To preserve public support for our social welfare system, the
government will introduce stricter penalties for those guilty of
benefit fraud. The same applies to companies that do not comply
with the law on working conditions.
The government is very conscious of the open nature of the Dutch economy. Countries and individuals are growing increasingly interwoven and global power is shifting. This requires that we take an active stance in the world. Our country has enormous economic interests worldwide. The government wants to place greater emphasis on those interests throughout Dutch foreign policy. It is promoting economic diplomacy, for example, and in the context of development cooperation it is keeping a closer eye on opportunities that may exist for Dutch businesses. The Netherlands will continue to honour its international commitments where development cooperation is concerned.
Promoting democratic values, human rights and peace and stability in the world is a major foreign policy objective. The Dutch men and women who are working in Afghanistan and elsewhere to this end deserve our full support and appreciation.

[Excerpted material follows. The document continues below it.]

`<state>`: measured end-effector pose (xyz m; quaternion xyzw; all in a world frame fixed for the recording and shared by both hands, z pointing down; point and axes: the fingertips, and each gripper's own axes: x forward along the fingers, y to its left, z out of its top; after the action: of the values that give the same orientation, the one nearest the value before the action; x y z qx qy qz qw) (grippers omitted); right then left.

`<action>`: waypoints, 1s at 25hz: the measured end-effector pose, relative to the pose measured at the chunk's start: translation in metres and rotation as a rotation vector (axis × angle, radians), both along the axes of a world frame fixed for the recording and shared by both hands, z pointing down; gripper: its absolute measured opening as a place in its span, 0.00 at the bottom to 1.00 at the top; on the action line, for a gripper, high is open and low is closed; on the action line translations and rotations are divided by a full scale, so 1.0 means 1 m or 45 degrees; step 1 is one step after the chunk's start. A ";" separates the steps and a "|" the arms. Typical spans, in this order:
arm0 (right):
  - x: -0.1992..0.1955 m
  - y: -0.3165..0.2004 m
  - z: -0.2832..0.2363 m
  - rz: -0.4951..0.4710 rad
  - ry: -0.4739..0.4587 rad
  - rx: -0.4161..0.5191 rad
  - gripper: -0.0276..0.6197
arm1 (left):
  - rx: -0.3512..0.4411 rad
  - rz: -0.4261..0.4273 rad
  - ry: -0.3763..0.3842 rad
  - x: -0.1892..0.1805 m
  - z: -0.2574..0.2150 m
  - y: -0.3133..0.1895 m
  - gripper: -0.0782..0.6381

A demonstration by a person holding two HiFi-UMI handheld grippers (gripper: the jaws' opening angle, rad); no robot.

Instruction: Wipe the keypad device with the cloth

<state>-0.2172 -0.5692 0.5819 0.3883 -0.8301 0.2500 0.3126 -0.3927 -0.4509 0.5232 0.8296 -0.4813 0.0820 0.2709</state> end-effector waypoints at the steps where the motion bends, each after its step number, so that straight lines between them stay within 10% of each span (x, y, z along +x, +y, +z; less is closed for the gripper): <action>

Members of the States General,
The current economic situation demands that we take measures. The package of cuts the government is presenting to you is therefore extensive. These proposals will affect everyone's purchasing power. The growing economic and social uncertainty will test our resilience. Yet there is also cause for optimism. Our country is, and will remain, in a comparatively strong position. The measures presented here are aimed at safeguarding our prosperity. The government calls on everyone to play their part at this difficult time. To help build a stronger society and a stronger economy in the best traditions of our nation. In this task we feel a close bond with the other countries in our Kingdom, and with the Caribbean islands that since last year have been a part of the Dutch polity.
Members of the States General, a special responsibility rests on your shoulders. The government looks forward to an open and vigorous exchange of views and to working with you on solutions that enjoy broad levels of support. In discharging your duties, you may feel supported in the knowledge that many are wishing you wisdom and join me in praying for strength and God's blessing upon you.